State officials and advocates agree that locking up young offenders should be avoided, as research shows incarceration in other states has been counterproductive.

“Admission of a youth into a hardware-secure facility should be presumptively viewed as a systems failure,” Kinscherff wrote in his 52-page assessment. Kinscherff is a senior associate at the National Center for Mental Health and Juvenile Justice and a former official in Massachusetts’ juvenile court system and mental health agency.

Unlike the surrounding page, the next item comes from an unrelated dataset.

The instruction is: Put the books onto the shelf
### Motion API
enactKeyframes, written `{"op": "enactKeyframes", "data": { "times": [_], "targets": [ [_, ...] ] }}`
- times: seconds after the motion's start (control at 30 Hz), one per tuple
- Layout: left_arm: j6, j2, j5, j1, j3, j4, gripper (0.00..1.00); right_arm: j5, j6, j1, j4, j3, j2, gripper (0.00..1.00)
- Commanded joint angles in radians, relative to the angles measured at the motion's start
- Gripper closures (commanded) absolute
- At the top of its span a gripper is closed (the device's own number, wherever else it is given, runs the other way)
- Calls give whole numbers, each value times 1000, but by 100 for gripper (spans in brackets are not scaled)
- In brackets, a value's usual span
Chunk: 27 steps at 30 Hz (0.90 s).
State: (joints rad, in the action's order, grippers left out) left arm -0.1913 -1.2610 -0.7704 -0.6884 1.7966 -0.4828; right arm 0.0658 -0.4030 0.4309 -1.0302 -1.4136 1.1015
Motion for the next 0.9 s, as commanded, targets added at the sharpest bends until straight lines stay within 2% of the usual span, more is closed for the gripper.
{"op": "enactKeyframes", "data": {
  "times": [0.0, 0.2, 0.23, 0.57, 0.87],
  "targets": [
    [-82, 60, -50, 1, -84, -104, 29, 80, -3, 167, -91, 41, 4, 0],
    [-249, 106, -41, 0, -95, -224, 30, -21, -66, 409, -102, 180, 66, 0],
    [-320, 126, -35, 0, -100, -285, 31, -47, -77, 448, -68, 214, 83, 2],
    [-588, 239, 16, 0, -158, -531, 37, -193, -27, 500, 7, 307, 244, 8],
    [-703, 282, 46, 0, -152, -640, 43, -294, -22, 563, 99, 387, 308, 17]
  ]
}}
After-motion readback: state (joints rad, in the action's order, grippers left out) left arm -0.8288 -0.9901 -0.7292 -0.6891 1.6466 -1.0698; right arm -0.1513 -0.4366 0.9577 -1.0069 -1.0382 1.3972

The Connecticut Department of Children and Families has implemented numerous changes aimed at reducing the number of incarcerated youth, and the number is now at an all-time low of 74 boys.

Among the changes:

  • DCF Commissioner Joette Katz now reviews every case of a young offender e parole who is having difficulty on the outside before allowing admission to a locked facility. Half of the boys that entered CJTS in 2013 were sent either from a group home where they were living or for violating parole while at home. The other half were newly convicted youths committed to DCF by the courts.
  • Every inmate sent to CJTS is now given either a 6- or 12-month sentence from the day they arrive, though they can be released earlier or later depending on behavior. Before this policy was implemented, youth could be at the facility for months before it was determined when they would be discharged. The change — made to correct a sentencing system that many felt had become subjective — was applauded in Kinscherff’s assessment. “From a national perspective, this length of stay protocol is a bold experiment,” he wrote.
  • In an effort to avoid readmissions to CJTS, responsibility for overseeing those released now falls to DCF’s regional offices. This is “seen as an effort to make regions more accountable for these youth,” Kinscherff reported. The rationale is “that the juvenile justice population has historically received insufficient attention and programming in regions since they comprise only 3 percent of the DCF caseload.” The department is also responsible for foster children that were abused or neglected by their parents.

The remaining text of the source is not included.